Before it was sold in 1978, Rockwood was a gathering place for all Girl Scouts. Making new friends was as important as seeing the White House.
At a time when few families could afford international travel, and most Americans could go their entire lives without meeting a “foreigner,” Rockwood expanded their world. A troop from a bleak Pennsylvania coal mining town could meet “a real live Girl Guide from England,” who spent the day sightseeing with them. They might meet girls with physical challenges and discover that a wheelchair was no barrier to making smores.
Rockwood was a place where a White troop from Louisiana could invite a Black troop from Ohio to an evening campfire program and discover they knew the same songs and stories.

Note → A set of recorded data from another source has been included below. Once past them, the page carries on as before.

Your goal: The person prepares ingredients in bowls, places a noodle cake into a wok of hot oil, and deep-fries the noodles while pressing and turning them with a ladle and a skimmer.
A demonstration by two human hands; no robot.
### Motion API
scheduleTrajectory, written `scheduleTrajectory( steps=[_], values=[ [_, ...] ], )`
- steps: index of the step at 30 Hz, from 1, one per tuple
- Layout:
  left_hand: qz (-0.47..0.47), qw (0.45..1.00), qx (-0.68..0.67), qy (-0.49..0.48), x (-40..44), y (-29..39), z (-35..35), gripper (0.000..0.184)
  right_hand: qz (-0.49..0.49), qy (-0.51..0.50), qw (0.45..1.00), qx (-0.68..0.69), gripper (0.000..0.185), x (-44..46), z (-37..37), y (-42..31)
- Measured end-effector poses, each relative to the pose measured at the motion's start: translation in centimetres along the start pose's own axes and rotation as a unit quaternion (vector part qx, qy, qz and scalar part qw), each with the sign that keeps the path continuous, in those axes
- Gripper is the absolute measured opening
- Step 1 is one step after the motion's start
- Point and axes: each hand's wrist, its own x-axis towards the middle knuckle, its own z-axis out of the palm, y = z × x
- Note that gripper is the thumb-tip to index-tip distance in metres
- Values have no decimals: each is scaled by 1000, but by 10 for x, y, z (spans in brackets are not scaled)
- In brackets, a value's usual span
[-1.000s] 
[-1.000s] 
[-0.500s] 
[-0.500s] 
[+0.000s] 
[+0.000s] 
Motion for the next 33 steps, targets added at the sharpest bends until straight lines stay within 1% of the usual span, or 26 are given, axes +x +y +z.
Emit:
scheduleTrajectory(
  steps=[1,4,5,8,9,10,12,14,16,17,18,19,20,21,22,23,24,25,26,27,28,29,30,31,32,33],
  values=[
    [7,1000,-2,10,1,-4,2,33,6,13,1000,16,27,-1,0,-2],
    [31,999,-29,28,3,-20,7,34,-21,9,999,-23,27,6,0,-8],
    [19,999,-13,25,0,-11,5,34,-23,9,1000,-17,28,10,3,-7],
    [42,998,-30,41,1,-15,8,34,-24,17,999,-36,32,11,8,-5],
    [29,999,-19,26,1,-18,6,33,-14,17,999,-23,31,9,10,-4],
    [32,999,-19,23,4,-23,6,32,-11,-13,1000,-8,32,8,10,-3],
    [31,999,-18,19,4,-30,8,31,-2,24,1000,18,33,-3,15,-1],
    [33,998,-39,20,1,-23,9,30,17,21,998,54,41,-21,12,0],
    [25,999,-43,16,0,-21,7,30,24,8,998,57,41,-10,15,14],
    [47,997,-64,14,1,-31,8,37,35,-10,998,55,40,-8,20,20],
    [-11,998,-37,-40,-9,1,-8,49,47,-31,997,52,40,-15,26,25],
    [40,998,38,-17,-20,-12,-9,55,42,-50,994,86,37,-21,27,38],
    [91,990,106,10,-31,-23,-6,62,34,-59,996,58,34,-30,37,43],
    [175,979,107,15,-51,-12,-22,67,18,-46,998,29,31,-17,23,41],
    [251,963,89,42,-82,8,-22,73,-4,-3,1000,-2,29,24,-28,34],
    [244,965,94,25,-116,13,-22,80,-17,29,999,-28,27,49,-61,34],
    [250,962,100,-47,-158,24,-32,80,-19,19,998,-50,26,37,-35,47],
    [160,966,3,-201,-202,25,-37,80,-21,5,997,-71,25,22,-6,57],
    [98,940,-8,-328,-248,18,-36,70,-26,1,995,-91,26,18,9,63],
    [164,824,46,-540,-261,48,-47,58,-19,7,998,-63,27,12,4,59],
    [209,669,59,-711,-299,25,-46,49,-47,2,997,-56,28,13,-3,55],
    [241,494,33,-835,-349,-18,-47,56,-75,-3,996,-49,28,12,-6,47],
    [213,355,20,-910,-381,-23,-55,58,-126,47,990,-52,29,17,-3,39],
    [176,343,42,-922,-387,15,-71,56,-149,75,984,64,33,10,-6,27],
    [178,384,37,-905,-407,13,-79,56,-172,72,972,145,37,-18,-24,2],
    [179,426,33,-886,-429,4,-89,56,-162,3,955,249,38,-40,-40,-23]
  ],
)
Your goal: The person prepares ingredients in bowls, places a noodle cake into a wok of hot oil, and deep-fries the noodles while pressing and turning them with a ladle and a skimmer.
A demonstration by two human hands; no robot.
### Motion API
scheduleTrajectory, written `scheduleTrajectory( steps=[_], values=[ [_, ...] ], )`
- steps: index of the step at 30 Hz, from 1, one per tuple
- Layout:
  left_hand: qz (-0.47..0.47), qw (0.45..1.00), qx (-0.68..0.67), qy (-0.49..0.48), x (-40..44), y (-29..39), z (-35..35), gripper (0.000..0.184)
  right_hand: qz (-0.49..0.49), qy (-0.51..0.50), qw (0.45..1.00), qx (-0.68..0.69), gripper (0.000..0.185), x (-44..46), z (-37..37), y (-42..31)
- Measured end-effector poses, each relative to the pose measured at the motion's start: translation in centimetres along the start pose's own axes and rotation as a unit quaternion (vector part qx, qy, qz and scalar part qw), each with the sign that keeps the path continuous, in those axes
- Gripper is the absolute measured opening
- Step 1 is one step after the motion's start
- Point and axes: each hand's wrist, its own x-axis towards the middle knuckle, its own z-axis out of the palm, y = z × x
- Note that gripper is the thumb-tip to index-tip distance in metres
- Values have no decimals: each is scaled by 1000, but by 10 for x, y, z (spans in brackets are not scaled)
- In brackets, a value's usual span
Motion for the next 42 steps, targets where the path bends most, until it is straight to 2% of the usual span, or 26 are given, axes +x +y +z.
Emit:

It was an atmosphere where friendship and sisterhood transcended differences.
© 2023 Ann Robertson, writer, editor, Girl Scout historian
*During the 1930s, the Washington DC council saw most surrounding counties establish their own councils to better serve local communities. Only Montgomery County Maryland–where Rockwood was located–stayed with the Washington organization. In 1963, Washington and the surrounding councils reunited, forming a new council: Nation’s Capital. “GS-DC” is a shorthand for the various versions of the Washington DC council.